Disease severity of SMA is modified by copy-number variants of the gene SMN2, which is a homologous gene located near the SMN1 gene located on chromosome 5q13 (OMIM 601627). SMN2 produces only ∼10% of functional SMN protein due to a missense variant (280C>T), which leads to exon 7 skipping and mRNA degradation (Figure 1).¹⁴^,¹⁵ However, since the SMN2 gene does produce some protein, extra copies of this gene are protective against motor neuron death and thus slow disease progression.⁵ Individuals without SMA are expected to have two copies of SMN1 and one to two copies of SMN2.¹³ However, it is possible for copies of the SMN2 gene to be lost or duplicated. Eighty percent of individuals with SMA type 1 have either one or two copies of SMN2, 82% with SMA type 2 have three copies of SMN2, and 96% with SMA type 3 have three or four copies of SMN2.¹⁶ There is also a variant in exon 7 of SMN2, c.859G>C, which creates an exon splicing enhancer leading to increased production of the normal-length SMN protein and decreases disease severity.¹⁷ Most of the initial clinical drug trials excluded individuals with this variant to reduce the number of variables affecting the outcomes.

Natural history of SMA

Prior to 2016, the treatment landscape for SMA was bleak. Treatment was strictly supportive, with death occurring before 2 years of age for most SMA type 1 patients, unless tracheostomy, ventilator, and g-tube were pursued.¹⁸ Patients with older-onset types of SMA were discovered only when they became weak, often having difficulty with ambulation and sometimes noted to have a fine postural tremor called polyminimyoclonus.

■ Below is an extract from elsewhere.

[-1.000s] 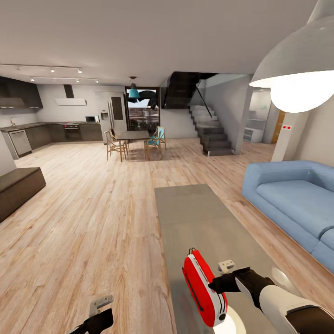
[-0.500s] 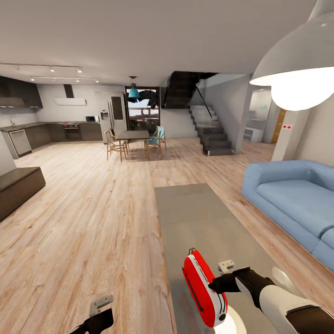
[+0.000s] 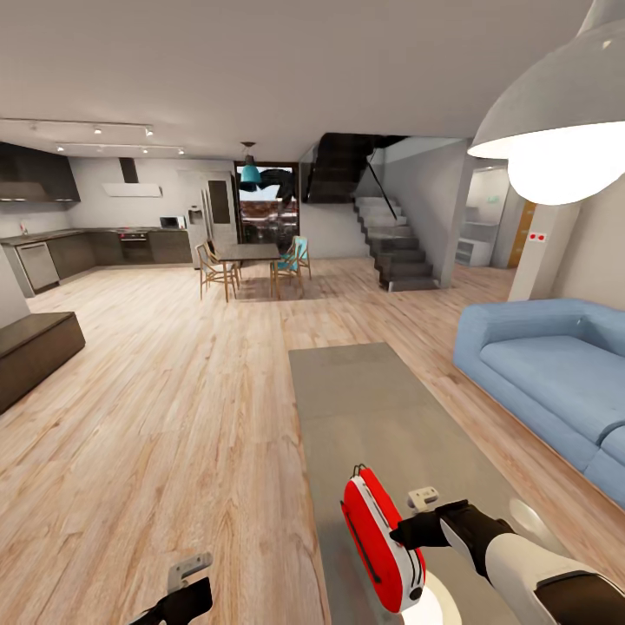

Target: Turn on the radio receiver that's on the table in the living room.

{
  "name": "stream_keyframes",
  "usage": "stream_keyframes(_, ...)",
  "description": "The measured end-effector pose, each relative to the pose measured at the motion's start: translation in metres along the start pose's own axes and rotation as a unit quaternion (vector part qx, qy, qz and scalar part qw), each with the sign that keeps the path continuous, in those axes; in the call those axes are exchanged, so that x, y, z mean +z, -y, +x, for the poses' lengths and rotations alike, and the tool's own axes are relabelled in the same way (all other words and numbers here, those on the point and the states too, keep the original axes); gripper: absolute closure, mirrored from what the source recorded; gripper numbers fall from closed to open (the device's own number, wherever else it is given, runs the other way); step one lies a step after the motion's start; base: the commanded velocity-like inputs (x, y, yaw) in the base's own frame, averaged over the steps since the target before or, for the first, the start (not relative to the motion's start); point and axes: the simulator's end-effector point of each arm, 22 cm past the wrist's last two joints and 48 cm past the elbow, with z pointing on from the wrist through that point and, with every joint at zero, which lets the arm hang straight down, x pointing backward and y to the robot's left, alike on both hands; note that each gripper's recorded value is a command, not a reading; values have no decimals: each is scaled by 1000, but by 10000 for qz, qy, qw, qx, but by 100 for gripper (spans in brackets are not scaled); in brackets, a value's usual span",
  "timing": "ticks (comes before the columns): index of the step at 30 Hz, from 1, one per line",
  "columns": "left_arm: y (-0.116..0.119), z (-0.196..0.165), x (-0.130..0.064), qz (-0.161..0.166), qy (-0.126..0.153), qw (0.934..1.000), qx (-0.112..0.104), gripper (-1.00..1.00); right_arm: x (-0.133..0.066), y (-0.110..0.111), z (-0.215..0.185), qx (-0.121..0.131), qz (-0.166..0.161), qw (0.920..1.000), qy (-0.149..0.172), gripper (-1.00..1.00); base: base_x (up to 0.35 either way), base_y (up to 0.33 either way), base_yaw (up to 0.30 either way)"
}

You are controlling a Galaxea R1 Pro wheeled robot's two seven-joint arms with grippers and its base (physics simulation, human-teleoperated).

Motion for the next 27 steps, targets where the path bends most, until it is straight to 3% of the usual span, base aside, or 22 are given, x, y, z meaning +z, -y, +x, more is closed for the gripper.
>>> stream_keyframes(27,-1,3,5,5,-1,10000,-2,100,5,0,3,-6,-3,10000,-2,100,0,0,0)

Supportive care included physical and occupational therapy to maintain range of motion and prevent contractures.⁵ Physical medicine and rehabilitation physicians and therapists were critical to help with supportive seating, wheelchairs, and other equipment needs. Many children with SMA only saw pulmonologists and other equipment and rehabilitation providers.

Prior to the availability of effective treatments, natural history studies were performed to serve as historical control data for comparison with treated infants in future clinical trials. The Pediatric Neuromuscular Clinical Research (PNCR) study enrolled 34 infants with SMA type 1 between 2005 and 2007.¹⁸ The primary combined endpoint of the study was death or permanent ventilation, defined at >16 h a day receiving invasive or non-invasive ventilatory support. The mean age to reach this endpoint was 13.5 months in infants with SMA type 1. They also evaluated motor function with The Children’s Hospital of Philadelphia Infant Test for Neuromuscular Disorders (CHOP-INTEND) tool and found that scores steadily decreased over time in infants with SMA type 1 by a mean of 1.27 points per month.¹⁹ They also evaluated a cohort of infants with SMA type 2 and found that these infants had a slower decline in motor function and longer ventilator-free survival.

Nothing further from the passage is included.